#### Task instructions
Omit every picture. Return all other data as it stands.

#### Data extract
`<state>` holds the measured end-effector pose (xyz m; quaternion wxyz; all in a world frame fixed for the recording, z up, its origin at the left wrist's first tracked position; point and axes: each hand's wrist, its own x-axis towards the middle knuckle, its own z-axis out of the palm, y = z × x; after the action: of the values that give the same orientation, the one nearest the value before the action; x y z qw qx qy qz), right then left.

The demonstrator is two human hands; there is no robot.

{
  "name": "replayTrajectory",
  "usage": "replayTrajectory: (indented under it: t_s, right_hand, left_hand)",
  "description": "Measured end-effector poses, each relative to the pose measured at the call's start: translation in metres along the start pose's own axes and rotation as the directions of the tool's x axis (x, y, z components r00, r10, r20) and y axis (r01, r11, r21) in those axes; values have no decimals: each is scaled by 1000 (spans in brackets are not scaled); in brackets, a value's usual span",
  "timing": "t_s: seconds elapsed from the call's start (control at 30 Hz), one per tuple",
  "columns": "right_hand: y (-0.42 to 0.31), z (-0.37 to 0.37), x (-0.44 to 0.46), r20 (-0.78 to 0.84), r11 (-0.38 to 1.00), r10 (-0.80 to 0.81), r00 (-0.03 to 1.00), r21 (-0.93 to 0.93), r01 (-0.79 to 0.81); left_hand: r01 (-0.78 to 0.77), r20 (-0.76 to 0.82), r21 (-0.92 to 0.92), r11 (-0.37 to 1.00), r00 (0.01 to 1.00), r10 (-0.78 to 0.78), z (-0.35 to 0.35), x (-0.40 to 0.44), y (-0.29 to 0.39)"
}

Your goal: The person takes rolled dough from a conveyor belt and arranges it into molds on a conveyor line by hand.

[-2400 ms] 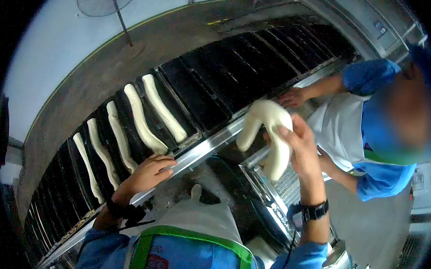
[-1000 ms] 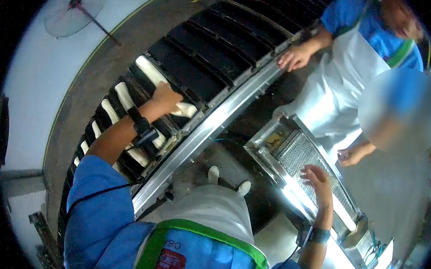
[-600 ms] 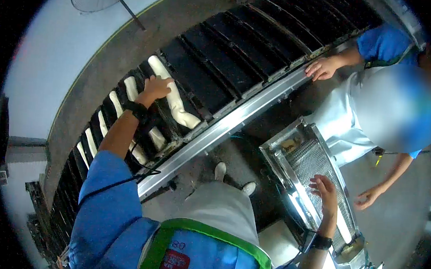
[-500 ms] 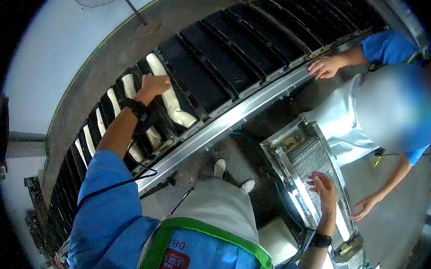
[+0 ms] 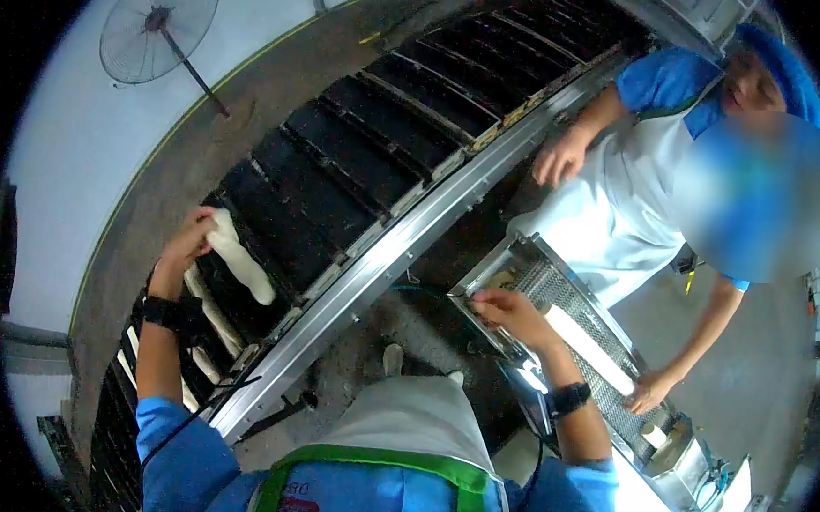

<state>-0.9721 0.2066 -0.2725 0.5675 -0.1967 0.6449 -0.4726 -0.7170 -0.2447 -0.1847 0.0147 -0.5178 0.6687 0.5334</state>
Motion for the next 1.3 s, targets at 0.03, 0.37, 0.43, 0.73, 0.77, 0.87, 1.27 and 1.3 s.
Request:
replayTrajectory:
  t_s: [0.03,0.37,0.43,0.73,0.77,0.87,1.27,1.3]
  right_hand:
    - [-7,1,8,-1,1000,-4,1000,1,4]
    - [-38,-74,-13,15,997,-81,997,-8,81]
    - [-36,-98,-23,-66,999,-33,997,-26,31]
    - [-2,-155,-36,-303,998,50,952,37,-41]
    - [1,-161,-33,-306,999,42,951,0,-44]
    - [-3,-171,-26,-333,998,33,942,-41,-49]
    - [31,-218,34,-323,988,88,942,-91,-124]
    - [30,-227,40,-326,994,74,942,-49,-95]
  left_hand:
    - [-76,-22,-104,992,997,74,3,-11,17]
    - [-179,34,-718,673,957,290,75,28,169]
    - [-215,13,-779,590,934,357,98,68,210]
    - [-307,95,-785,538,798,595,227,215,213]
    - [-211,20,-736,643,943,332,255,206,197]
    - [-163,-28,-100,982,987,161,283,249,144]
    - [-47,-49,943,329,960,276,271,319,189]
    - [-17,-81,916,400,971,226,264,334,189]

#### Response box
`<state>` holds the measured end-effector pose (xyz m; quaternion wxyz; all in a world frame fixed for the recording, z up, its origin at the left wrist's first tracked position; point and axes: each hand's wrist, its own x-axis towards the middle knuckle, its own z-axis out of the palm, y = z × x; after the action: of the values that give the same orientation, the one nearest the value before the action; x y z qw qx qy qz), right then left.

The demonstrator is two human hands; there is no robot.

{
  "name": "replayTrajectory",
  "usage": "replayTrajectory: (indented under it: t_s, right_hand, left_hand)",
  "description": "Measured end-effector poses, each relative to the pose measured at the call's start: translation in metres along the start pose's own axes and rotation as the directions of the tool's x axis (x, y, z components r00, r10, r20) and y axis (r01, r11, r21) in those axes; values have no decimals: each is scaled by 1000 (spans in brackets are not scaled); in brackets, a value's usual span",
  "timing": "t_s: seconds elapsed from the call's start (control at 30 Hz), one per tuple",
  "columns": "right_hand: y (-0.42 to 0.31), z (-0.37 to 0.37), x (-0.44 to 0.46), r20 (-0.78 to 0.84), r11 (-0.38 to 1.00), r10 (-0.80 to 0.81), r00 (-0.03 to 1.00), r21 (-0.93 to 0.93), r01 (-0.79 to 0.81); left_hand: r01 (-0.78 to 0.77), r20 (-0.76 to 0.82), r21 (-0.92 to 0.92), r11 (-0.37 to 1.00), r00 (0.01 to 1.00), r10 (-0.78 to 0.78), z (-0.35 to 0.35), x (-0.40 to 0.44), y (-0.29 to 0.39)"
}

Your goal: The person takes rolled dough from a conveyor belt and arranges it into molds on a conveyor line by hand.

[-2400 ms] 
[-1000 ms] 
[-600 ms] 
[-500 ms] 
[+0 ms] 

<state>-0.9721 0.2066 -0.2725 0.5675 -0.1967 0.6449 -0.4726 -0.7170 -0.2447 -0.1847 0.0147 -0.5178 0.6687 0.5334</state>
Motion for the next 1.3 s, targets at 0.03, 0.37, 0.43, 0.73, 0.77, 0.87, 1.27 and 1.3 s.
Request:
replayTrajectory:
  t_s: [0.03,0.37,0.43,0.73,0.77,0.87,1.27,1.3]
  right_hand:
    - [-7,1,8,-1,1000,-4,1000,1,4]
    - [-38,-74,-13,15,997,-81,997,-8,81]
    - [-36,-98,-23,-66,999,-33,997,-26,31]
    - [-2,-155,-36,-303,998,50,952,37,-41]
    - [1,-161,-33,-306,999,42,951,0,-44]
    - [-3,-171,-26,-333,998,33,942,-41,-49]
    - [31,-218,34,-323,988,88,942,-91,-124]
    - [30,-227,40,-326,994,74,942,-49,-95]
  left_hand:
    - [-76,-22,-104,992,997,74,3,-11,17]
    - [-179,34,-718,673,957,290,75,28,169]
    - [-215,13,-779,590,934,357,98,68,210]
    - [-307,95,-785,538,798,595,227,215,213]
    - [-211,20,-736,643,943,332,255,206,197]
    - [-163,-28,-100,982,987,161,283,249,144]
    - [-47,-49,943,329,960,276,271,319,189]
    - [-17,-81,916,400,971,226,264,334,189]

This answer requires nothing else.